Intermediate language

An intermediate code is the code that is generated in the course of the translation process on a higher abstraction layer between the source language and the usually low-level target language. It is primarily a long-established in the conceptual compiler intermediate step, which is not always associated with the generation of products.

History

Martin Richards developed in the late 60s for its programming language BCPL, the precursor of C and C , an intermediate code called O code (O for object code) that made the actual compiler is machine independent. This allowed the easy porting of this compiler on different processors. The O code could then be interpreted or translated into machine-specific code.

The UCSD Pascal environments used from the late 70's p- code. Trying to enable fully portable computer programs on the basis of an interpreted bytecode, but failed largely due to the low speed of that computer systems - you could not and would not afford at this time slowing down due to the additional indirection.

Benefits

It may be preferable to not generate code for the processor of the runtime system, but initially only intermediate code for an ideal (or virtual ) processor, which is often simulated by software only. Reasons may be, inter alia:

  • Portability and platform independence (see also Java VM)
  • Simplifying the process of translation (see also p- code),
  • General optimizations ( efficiency-enhancing code transformations ) can already be carried out on the intermediate code,
  • The target processor is not yet comfortable enough to program, for example, because you would have liked to floating-point instructions, the processor but has no FPU - another translation step then inserts code that simulates these commands with the existing integer instructions.

Static single assignment

A special class of intermediate code is the Static Single Assignment representation ( also static single assignment form, abbreviated SSA). It is characterized by the fact that in the intermediate code is assigned to each variable, only a static value. This data dependencies between instructions to be represented explicitly, which for many optimizations beneficial. The SSA representation is generally possible only with the help of Phi- functions. The source programs of many programming languages ​​can be transformed with little effort into a SSA representation. Many modern compilers - including the compiler of the GNU Compiler Collection - therefore use SSA -based intermediate code.

Languages

Although it was not intended as an intermediate code, C, as an abstraction of an assembler, and because of the general availability as the de - facto system language of Unix-like systems and other operating systems, a popular intermediate language was: Eiffel, Sather, Esterel, some Lisp dialects ( Lush, Gambit ), Haskell (Glasgow Haskell compiler), Squeak Smalltalk 's subset slang, Cython, Seed7, Vala and others use C as intermediate code. Some versions of C were designed to make C a better portable assembly language: C - and C Intermediate Language.

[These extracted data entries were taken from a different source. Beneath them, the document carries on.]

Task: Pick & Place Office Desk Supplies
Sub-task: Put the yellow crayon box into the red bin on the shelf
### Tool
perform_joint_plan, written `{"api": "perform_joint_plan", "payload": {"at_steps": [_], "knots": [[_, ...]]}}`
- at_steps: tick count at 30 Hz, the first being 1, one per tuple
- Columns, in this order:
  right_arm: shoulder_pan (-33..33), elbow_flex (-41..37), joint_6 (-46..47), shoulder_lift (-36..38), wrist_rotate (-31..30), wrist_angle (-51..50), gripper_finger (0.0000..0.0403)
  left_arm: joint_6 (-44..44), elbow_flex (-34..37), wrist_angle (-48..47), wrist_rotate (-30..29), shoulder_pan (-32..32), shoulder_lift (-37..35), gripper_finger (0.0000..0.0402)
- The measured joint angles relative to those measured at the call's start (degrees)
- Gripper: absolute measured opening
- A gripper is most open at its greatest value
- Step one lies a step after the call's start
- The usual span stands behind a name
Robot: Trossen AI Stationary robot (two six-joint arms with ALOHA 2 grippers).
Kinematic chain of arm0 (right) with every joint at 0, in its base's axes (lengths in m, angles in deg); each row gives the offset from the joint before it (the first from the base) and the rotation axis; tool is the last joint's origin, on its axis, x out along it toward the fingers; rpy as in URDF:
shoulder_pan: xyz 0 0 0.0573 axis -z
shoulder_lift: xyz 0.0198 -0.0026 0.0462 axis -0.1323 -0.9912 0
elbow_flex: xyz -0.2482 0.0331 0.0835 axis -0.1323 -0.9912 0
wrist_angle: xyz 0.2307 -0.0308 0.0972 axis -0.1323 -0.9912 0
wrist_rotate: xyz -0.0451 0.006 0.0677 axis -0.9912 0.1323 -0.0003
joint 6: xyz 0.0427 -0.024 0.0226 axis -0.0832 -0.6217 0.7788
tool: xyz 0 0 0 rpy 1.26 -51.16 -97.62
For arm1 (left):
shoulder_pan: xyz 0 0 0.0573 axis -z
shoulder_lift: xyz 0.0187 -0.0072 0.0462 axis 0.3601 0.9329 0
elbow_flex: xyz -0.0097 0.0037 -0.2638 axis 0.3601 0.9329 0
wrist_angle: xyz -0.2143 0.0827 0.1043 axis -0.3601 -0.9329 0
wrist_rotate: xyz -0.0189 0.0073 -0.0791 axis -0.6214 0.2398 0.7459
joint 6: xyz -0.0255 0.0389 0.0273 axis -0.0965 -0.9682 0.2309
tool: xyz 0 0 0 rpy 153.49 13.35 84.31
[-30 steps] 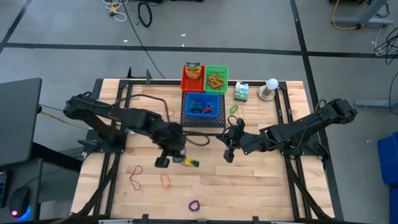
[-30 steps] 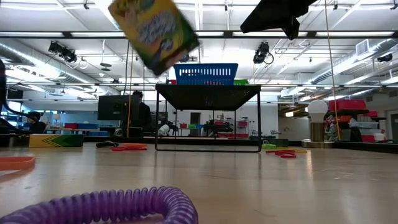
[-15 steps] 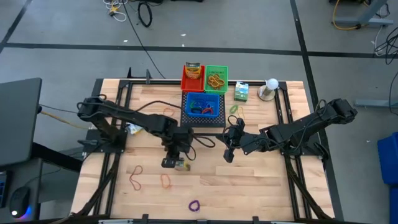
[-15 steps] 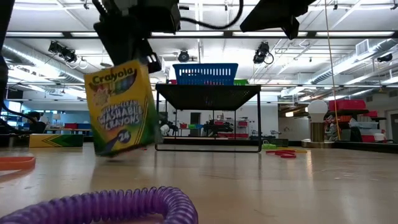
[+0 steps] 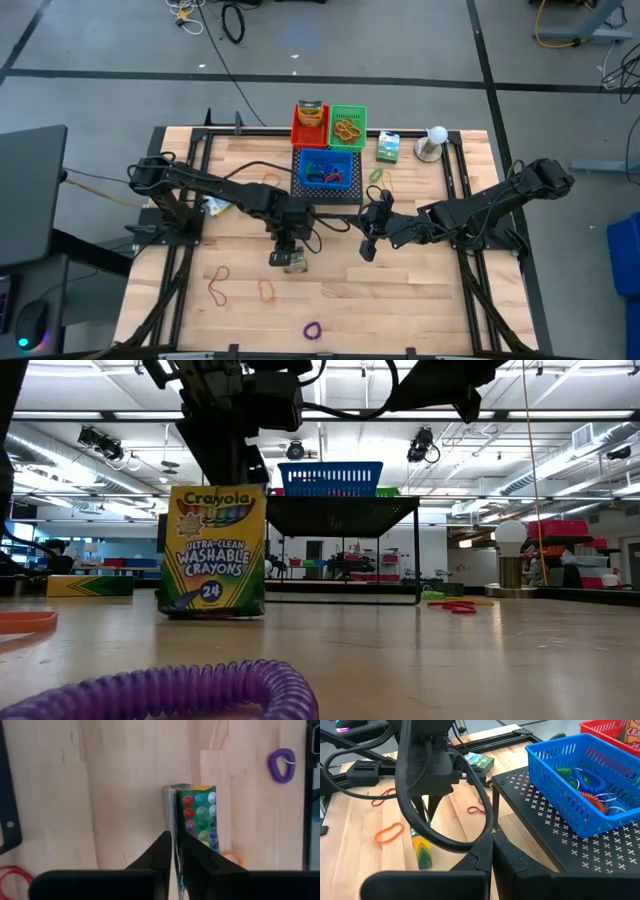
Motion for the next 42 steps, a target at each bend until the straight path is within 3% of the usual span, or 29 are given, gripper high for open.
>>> {"api": "perform_joint_plan", "payload": {"at_steps": [24,34,42], "knots": [[0.0,0.0,-0.5,0.0,0.0,0.0,0.0011,3.1,0.0,0.2,4.0,0.1,0.0,0.0198],[0.0,0.0,-1.3,0.0,0.0,0.0,0.0011,3.7,0.0,0.1,6.0,0.1,0.0,0.0218],[0.0,0.0,-1.3,0.0,0.0,-0.1,0.0011,6.7,0.0,-0.3,3.6,0.4,-0.3,0.0225]]}}
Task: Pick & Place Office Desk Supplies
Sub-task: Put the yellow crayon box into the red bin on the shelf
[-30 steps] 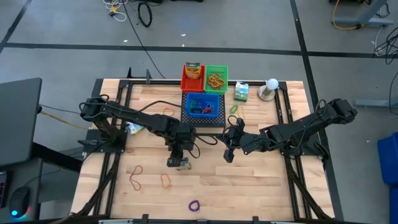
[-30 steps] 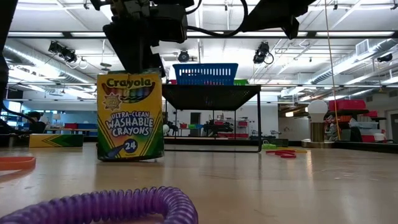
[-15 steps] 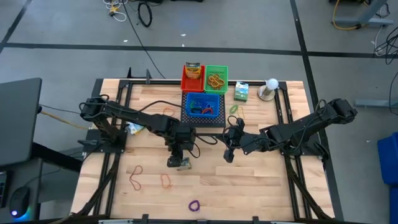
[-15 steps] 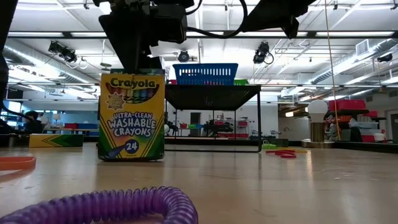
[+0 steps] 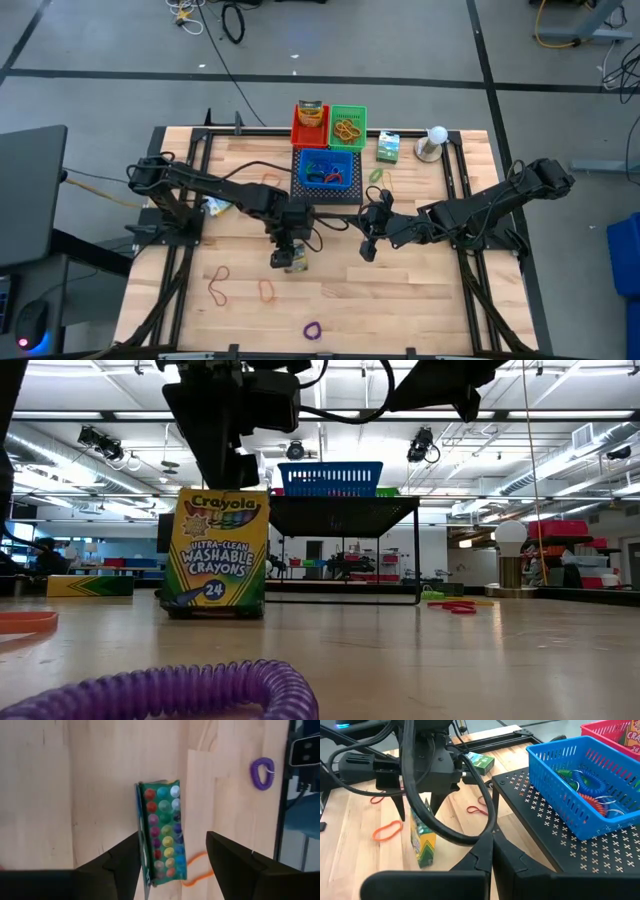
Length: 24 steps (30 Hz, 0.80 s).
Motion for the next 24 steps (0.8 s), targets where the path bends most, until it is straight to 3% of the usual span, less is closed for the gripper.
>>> {"api": "perform_joint_plan", "payload": {"at_steps": [10,18,24], "knots": [[0.0,0.0,0.0,0.0,0.0,0.0,0.0011,1.6,0.0,0.9,-8.1,3.2,0.4,0.0220],[0.0,0.0,-0.3,0.0,0.0,-0.3,0.0011,2.8,0.0,5.1,-8.1,3.9,2.7,0.0183],[0.0,0.0,-0.5,0.0,0.0,-0.4,0.0011,2.7,0.0,2.4,-10.3,3.9,2.2,0.0137]]}}
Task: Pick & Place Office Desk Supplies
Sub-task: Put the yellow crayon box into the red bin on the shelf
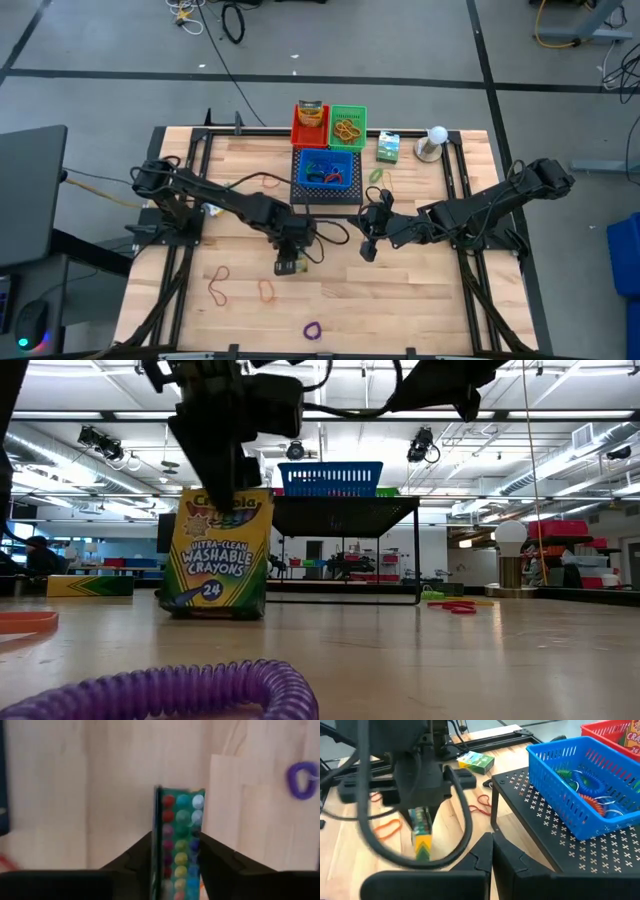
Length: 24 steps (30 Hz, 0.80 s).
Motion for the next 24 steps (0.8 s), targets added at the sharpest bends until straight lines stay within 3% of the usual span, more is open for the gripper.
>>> {"api": "perform_joint_plan", "payload": {"at_steps": [5,10,17,24], "knots": [[0.0,0.0,0.0,0.0,0.0,-0.3,0.0011,-1.1,-0.3,-4.7,-1.9,-0.5,-3.5,0.0065],[0.0,0.0,0.0,0.0,1.1,-1.1,0.0011,-5.5,-5.4,-13.4,-2.6,-3.3,-12.4,0.0011],[0.1,0.0,1.4,0.0,1.3,0.3,0.0011,-13.9,-20.4,-24.2,-6.4,-13.4,-20.3,0.0016],[1.1,0.0,2.0,0.0,1.3,1.4,0.0011,-27.6,-34.0,-24.0,-7.6,-26.3,-17.4,0.0015]]}}
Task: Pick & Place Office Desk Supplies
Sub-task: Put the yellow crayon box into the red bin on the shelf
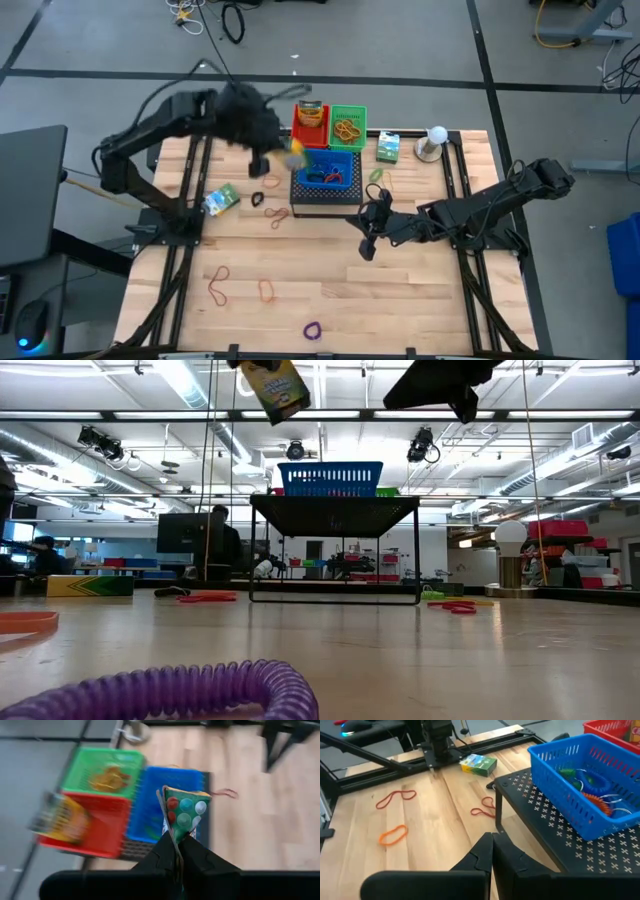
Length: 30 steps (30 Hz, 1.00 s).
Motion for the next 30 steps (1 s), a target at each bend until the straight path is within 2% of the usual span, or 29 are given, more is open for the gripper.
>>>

Microsoft's Common Intermediate Language is an intermediate code that is used by all. NET compilers before being further compiled either statically or dynamically to machine code.

The GNU Compiler Collection (GCC ) used internally several intermediate code to support the portability and cross- compilation. Among these languages

  • The historical Register Transfer Language (RTL )
  • The language-independent tree format GENERIC and
  • The SSA -based GIMPLE.

Most intermediate code languages ​​have been developed for statically typed languages ​​. In contrast, Parrot has been developed to support the dynamically typed languages ​​such as Perl and Python.